Chen Kuan-yu (), born October 29, 1990 in New Taipei City, Taiwan, is a Taiwanese professional baseball pitcher for the Rakuten Monkeys of the Chinese Professional Baseball League (CPBL). He has previously played in Nippon Professional Baseball (NPB) for the Yokohama BayStars/Yokohama DeNA BayStars and Chiba Lotte Marines.

Career

Yokohama BayStars 
While a student at National Taiwan Sport University, Chen signed a 3-year ikusei (development) contract with the Yokohama BayStars of Nippon Professional Baseball (NPB) in February, 2011.  Chen underwent Tommy John surgery in 2012 and did not appear in a game that season, returning late in the 2013 season. On July 11, 2014 Chen was promoted from development player to a regular team contract (with his uniform number changing from 118 to 59) and made his official professional debut three days later at Mazda Zoom-Zoom Stadium versus the Hiroshima Carp.  However, his debut game did not go well, and soon after Chen was demoted to the ni-gun squad and subsequently was released from the team in October of that same year.

Chiba Lotte Marines 
Chen joined the free agent player tryouts for the Chiba Lotte Marines of NPB in November, 2014, and after a successful tryout was signed to a one-year, 6 million Japanese Yen contract in December.

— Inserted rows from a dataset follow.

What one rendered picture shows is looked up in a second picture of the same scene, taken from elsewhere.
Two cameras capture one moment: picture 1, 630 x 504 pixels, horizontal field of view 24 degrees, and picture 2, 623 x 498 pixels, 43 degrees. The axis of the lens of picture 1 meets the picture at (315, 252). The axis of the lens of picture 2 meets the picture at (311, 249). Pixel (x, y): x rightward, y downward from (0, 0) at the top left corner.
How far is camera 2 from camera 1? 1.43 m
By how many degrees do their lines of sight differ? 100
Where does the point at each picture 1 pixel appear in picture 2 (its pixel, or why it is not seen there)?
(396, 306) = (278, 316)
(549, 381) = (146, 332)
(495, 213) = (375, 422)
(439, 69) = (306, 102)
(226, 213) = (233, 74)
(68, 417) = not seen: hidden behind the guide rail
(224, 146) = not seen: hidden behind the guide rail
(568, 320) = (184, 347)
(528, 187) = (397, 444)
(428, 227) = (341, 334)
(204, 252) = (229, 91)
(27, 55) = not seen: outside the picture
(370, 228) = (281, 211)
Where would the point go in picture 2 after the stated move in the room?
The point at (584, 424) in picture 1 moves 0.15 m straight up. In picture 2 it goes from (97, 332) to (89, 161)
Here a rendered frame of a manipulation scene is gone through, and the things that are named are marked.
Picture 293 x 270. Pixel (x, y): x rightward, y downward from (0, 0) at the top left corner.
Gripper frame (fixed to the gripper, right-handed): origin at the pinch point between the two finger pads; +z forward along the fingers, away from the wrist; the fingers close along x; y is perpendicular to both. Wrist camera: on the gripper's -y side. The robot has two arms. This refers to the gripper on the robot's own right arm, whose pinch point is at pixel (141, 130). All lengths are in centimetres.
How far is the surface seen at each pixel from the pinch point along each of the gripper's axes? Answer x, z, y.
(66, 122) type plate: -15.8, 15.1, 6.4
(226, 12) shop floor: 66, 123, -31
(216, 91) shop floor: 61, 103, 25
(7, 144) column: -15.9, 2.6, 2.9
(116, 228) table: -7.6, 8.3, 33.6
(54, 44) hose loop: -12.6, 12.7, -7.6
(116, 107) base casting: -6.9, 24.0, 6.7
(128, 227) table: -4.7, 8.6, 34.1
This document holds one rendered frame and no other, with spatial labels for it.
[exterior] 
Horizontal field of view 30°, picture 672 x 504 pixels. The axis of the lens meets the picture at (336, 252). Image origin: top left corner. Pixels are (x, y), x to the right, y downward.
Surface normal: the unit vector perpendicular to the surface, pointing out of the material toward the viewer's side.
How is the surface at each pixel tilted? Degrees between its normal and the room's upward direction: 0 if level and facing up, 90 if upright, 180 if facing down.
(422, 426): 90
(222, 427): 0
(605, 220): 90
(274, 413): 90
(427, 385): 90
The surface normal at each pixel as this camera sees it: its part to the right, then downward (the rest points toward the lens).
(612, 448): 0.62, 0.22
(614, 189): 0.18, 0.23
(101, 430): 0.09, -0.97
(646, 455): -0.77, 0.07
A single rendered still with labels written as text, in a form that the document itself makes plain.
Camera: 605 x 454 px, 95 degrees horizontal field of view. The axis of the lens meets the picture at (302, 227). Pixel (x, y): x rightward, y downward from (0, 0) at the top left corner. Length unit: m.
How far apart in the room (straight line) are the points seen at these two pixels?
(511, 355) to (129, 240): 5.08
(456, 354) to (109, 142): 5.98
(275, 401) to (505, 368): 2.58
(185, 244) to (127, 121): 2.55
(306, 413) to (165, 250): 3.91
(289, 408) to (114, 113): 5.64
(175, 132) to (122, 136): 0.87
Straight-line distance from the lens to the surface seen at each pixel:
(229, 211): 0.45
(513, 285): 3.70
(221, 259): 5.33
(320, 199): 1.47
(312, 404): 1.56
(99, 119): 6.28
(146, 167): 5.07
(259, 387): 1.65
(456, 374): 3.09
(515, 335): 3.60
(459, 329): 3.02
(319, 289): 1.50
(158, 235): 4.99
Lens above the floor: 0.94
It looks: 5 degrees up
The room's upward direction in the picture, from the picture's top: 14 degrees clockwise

In the 2015 preseason, Chen earned a spot in the Lotte starting rotation and made his debut with the team in the opening series in Fukuoka versus the defending champion SoftBank Hawks.  That start ended in a loss, and for the first few months of the season Chen split time between the ichi-gun team and the ni-gun team in Urawa.  However, by the summer Chen was back with the ichi-gun team on a permanent basis, and in the push for a Climax Series spot he proved invaluable, finishing the regular season with 14 2/3 consecutive innings pitched without an earned run.

Chiba Lotte resigned Chen for the 2016 season on January 6, 2016 with a 183% salary increase (to 17 million yen).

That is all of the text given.